## Description of the task:
Everything before the line containing "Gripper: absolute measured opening" is to be left out; repeat that line and all lines after it exactly, to the end of the data.

------------

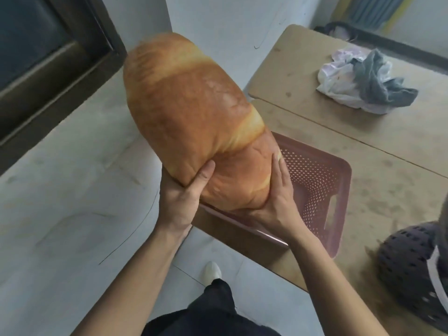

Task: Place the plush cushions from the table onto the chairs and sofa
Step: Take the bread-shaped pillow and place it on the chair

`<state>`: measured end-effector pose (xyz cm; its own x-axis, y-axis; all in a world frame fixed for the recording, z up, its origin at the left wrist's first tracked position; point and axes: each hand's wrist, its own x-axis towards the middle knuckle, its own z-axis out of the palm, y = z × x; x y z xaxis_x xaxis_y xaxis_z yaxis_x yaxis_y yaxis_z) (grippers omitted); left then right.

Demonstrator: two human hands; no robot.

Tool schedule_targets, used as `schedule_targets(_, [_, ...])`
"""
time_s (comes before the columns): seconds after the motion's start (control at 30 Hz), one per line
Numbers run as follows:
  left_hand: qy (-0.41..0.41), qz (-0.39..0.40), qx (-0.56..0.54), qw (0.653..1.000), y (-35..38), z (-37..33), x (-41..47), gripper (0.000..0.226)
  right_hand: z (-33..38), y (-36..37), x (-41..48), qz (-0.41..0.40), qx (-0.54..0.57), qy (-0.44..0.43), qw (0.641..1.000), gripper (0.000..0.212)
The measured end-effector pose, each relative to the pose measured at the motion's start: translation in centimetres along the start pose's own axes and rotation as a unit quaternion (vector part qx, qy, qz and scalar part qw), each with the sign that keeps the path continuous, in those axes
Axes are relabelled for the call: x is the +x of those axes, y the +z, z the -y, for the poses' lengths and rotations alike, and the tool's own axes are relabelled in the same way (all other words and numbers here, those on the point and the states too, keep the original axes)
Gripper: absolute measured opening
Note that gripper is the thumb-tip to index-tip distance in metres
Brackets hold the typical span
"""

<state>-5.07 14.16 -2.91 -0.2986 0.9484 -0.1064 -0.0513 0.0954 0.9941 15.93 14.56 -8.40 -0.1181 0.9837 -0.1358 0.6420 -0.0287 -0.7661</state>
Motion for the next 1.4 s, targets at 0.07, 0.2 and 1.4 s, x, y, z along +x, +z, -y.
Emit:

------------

## Answer section:
Gripper: absolute measured opening
Note that gripper is the thumb-tip to index-tip distance in metres
Brackets hold the typical span
"""

<state>-5.07 14.16 -2.91 -0.2986 0.9484 -0.1064 -0.0513 0.0954 0.9941 15.93 14.56 -8.40 -0.1181 0.9837 -0.1358 0.6420 -0.0287 -0.7661</state>
Motion for the next 1.4 s, targets at 0.07, 0.2 and 1.4 s, x, y, z along +x, +z, -y.
Emit:

The exercise is fully answered.